Wednesday, October 5, 2011

Your Daily Pueblo Pirate Clown on a Tricycle


What do you get when you combine a ken doll, some sharpies, maybe a little tempra paint, a small dancing mud kachina that looks like a bear, and an intricately carved to scale wooden three wheeled motorcycle?

This, apparently.

Thank my dad for this one--he was driving through Vista, CA on his way home from jury duty and spotted "The Indian Store," a behemoth of a building that he'd never come across in 25+ years of living in San Diego. He got home and googled, and of course, this would be the representative image he chose to send me. I mean, how can you pass this up?

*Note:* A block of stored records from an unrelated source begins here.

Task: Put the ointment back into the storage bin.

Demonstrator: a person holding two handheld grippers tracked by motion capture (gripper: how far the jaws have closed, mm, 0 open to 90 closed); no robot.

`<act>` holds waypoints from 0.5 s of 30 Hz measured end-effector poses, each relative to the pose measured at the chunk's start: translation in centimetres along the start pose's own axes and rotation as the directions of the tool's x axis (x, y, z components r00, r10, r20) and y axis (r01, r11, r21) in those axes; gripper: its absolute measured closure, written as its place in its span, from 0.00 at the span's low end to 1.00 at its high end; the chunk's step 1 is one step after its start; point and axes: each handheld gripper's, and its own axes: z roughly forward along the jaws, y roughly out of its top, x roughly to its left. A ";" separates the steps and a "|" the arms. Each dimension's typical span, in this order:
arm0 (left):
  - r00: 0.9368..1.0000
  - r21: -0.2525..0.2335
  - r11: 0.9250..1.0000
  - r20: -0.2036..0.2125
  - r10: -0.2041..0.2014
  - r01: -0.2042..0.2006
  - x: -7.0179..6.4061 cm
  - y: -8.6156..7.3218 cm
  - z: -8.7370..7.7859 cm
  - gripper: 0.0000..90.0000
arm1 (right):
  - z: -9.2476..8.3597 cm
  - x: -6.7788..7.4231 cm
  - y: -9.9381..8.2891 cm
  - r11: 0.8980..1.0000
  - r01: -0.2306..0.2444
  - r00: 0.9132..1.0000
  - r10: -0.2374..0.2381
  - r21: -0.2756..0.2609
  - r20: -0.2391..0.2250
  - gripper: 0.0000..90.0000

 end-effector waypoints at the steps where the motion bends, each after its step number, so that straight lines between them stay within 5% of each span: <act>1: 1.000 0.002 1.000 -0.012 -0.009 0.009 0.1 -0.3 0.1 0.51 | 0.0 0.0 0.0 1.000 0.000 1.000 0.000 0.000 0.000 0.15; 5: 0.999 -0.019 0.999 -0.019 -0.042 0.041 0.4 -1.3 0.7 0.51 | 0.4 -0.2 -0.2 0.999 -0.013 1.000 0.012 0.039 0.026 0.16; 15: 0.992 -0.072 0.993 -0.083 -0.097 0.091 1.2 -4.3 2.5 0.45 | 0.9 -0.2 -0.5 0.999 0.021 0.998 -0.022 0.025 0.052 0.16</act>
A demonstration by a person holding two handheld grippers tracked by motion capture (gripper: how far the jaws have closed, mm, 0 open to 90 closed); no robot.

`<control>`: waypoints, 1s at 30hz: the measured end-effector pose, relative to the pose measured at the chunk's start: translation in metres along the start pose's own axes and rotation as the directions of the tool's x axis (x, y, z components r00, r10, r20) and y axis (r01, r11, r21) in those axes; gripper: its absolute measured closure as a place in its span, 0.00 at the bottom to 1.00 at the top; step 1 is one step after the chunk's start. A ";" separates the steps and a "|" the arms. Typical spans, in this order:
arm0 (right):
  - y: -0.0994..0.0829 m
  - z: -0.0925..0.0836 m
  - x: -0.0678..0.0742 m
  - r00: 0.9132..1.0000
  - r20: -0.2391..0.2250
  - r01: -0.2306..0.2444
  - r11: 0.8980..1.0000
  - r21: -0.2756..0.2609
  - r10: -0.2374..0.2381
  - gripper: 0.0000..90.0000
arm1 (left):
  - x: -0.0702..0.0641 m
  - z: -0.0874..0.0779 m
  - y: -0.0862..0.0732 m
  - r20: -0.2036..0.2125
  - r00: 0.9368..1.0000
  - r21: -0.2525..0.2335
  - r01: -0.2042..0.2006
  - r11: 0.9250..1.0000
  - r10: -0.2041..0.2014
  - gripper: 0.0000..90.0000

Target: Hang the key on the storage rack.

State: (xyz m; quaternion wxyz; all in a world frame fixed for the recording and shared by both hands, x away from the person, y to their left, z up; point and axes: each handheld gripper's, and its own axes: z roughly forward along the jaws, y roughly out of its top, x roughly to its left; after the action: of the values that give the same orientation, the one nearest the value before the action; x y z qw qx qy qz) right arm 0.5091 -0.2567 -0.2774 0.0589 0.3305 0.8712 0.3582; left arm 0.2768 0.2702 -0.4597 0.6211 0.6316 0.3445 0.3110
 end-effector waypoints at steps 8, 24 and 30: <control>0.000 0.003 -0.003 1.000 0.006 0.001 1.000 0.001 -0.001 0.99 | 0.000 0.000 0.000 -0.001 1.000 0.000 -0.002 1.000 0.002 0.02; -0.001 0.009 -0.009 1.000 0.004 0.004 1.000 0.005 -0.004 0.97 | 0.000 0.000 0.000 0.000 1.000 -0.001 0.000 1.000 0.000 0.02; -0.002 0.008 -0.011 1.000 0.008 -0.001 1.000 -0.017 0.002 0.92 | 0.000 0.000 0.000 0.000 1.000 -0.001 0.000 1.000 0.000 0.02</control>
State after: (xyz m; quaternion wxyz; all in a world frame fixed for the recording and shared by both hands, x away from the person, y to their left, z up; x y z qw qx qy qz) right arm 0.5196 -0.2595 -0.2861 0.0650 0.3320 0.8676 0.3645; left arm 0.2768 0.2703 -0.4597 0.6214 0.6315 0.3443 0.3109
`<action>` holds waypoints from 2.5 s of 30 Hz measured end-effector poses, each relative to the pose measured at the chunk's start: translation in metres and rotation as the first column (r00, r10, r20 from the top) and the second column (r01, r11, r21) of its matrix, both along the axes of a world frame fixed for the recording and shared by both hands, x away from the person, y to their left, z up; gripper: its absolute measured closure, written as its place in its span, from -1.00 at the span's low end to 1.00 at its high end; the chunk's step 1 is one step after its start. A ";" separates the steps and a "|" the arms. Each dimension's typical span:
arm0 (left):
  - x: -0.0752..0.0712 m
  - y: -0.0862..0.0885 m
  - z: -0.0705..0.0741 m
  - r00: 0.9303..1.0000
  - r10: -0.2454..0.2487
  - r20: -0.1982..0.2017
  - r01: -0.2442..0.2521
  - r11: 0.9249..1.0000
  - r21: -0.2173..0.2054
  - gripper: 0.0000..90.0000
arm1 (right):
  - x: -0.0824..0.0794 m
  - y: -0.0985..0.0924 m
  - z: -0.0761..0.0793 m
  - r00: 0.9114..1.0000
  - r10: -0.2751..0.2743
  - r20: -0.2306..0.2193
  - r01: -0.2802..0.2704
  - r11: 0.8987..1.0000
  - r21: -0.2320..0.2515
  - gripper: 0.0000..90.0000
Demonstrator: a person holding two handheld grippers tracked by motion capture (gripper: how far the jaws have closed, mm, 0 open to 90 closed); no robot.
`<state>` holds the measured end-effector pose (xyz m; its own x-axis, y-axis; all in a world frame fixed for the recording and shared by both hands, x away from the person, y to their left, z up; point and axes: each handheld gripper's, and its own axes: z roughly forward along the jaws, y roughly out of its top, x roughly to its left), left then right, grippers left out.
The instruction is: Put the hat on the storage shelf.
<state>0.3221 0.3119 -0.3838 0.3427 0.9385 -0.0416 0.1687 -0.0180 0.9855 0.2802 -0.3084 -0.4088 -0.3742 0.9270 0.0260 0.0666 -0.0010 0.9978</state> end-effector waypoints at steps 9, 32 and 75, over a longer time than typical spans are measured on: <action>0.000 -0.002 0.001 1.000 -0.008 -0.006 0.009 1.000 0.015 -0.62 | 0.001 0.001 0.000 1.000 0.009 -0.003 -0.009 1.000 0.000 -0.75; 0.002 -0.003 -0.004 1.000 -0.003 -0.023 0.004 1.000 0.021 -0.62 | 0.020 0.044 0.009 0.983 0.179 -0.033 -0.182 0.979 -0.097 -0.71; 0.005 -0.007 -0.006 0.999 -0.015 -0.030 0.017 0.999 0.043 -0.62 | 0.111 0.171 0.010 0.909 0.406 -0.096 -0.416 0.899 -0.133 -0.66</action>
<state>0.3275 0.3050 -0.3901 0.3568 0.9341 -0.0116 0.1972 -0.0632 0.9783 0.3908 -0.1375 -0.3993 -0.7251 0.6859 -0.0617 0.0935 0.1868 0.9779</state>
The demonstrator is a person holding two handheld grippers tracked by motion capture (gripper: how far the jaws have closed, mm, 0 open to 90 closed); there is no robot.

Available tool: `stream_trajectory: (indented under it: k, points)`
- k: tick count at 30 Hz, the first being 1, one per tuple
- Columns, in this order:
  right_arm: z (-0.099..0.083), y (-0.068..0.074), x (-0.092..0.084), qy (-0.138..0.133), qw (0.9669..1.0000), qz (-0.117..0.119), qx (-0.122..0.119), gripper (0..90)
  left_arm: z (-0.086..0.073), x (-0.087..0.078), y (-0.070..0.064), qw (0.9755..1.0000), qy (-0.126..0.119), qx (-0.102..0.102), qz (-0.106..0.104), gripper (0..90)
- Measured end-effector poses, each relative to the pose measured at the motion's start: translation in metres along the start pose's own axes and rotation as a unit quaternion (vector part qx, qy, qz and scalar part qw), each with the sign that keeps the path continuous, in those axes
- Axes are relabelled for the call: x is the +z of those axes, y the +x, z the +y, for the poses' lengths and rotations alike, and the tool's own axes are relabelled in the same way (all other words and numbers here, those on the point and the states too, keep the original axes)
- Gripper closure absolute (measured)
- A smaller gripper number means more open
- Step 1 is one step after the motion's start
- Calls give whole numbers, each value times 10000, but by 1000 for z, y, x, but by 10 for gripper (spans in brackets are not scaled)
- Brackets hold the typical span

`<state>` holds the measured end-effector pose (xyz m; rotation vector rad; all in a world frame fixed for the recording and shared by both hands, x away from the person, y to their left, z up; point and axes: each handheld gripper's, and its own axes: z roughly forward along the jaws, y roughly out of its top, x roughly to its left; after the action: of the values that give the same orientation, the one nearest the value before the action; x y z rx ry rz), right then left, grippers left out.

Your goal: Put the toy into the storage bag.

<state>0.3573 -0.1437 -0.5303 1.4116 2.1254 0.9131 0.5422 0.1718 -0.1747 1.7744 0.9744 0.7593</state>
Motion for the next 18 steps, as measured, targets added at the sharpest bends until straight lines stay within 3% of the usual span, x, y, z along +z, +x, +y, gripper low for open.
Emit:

If you're interested in purchasing this here piece that I've named "Pueblo Clown Goes to Sturgis", it can be yours for the low, low price of $7000. I'm not kidding. Does it have to be mentioned the artist is non-Native? Cause he is. Duh. The site also shows him carving a "Native American style totem pole." Awesome.

Or, you can send me $7000 and I'll go to Target, buy the aforementioned ingredients, substitute the carved wooden trike for a plastic action figure one, and you get an "authentic Indian craft!"

Questions I have in viewing this piece:
- Is he wearing an eyepatch?
- Does he have sharpie 5'oclock shadow?
- Is he wearing a chocolate old-fashioned donut on his head?
- Is he scratching his behind?
- Why doesn't his friend sit down in the comfortable-looking back seat? Isn't dancing on a moving vehicle dangerous?

All joking and WTF-ing aside, this guy is making "art" pieces that include sacred pueblo kachinas, and is making a mess of them. Talk about appropriation and mis-representation. Not cool.

But if you'd like to support a real Indian artist and place an order for my version of "Painted Ken Goes to Sturgis"--let me know in the comments. ha.